His career is declining and during 1,5-year in Iraklis did not succeed to make the difference. He made his debut with the club in a 2–1 home loss against Panserraikos. Eventually he left the club due to financial problems.

In April 2011, after his departure from the club, newspapers claimed that the club still owes him €35,580. The player expected to take legal action. This means that if the club continues to prove inconsistent with the player could face a deduction of points. Already spokesman footballer Lakis Simeoforidis an ex-player and advocate, has informed HFF and Super League Greece, in order to start all the necessary procedures and informing the Board of License Commission.

===OFI===
OFI did not actually being among his first priorities, but the club gave him the opportunity to celebrate another promotion to the Greek Super League and put him in the football 'map' again. On 26 September 2010, he made his debut with the club in a 0–0 home draw against Kallithea. In January 2012, he scored the only goal with the club in a 3–1 away win against Panetolikos for the Greek Football Cup. He made 99 appearances in all competitions with the club scoring one goal.
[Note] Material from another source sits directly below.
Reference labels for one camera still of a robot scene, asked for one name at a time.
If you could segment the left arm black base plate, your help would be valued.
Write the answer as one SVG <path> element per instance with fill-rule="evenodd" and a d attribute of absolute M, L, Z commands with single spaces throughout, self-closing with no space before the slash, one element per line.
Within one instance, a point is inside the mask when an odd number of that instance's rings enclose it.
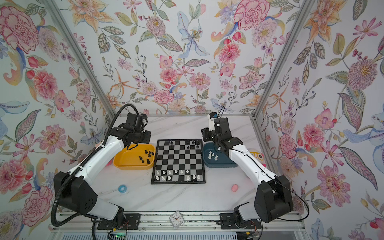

It seemed for long time that something's up with Bourbos and finally suspicions, took flesh and bones. Christos Bourbos filed an appeal to safeguard his salaries, which exceed €320,000! The player who has a contract with OFI, tried to come to an agreement with the president of the club Manthos Poulinakis, but this never happened. The 30-year-old right-back, took the decision to make the appeal as "I got tired of waiting and fooling him. The debts have to do with my presence in the club in the last three years, and each time, I did not take the money provided in my contract." the player said. In the 2013–14 season Bourbos was one of the best players of the club. The blow is economical for OFI and if the player is left free, the club loses a key member. The appeal of Bourbos added to that of Ricardo Verón, for a similar reason is clearly a big thorn for the club.

===Panathinaikos===
On 7 July 2014 Bourbos has signed a two years' contract with Panathinaikos. On 30 November 2015, according to newspapers' rumours Christos Bourbos is expected to leave Panathinaikos in January transfer window, because they are not in the plans of manager Andrea Stramaccioni, as he played only one match in 2015-16 season. The right defender is a transfer target of Veria. On 10 January 2016, Bourbos is finally expected to leave Panathinaikos within the month with a small compensation for his contract termination. On 3 February 2016,Panathinaikos terminated Bourbos's contract by immediate effect. The Greek right-back was not among Andrea Stramaccioni's plans and both sides took the decision to terminate his contract.

===Aris===
On 18 July 2016, Aris officially announced the signing of experienced right defender, who was recently released from Panathinaikos, until the summer of 2018.

==International career==
Bourbos represented Greece U21 from 2004 to 2006 making 8 appearnces and scoring once.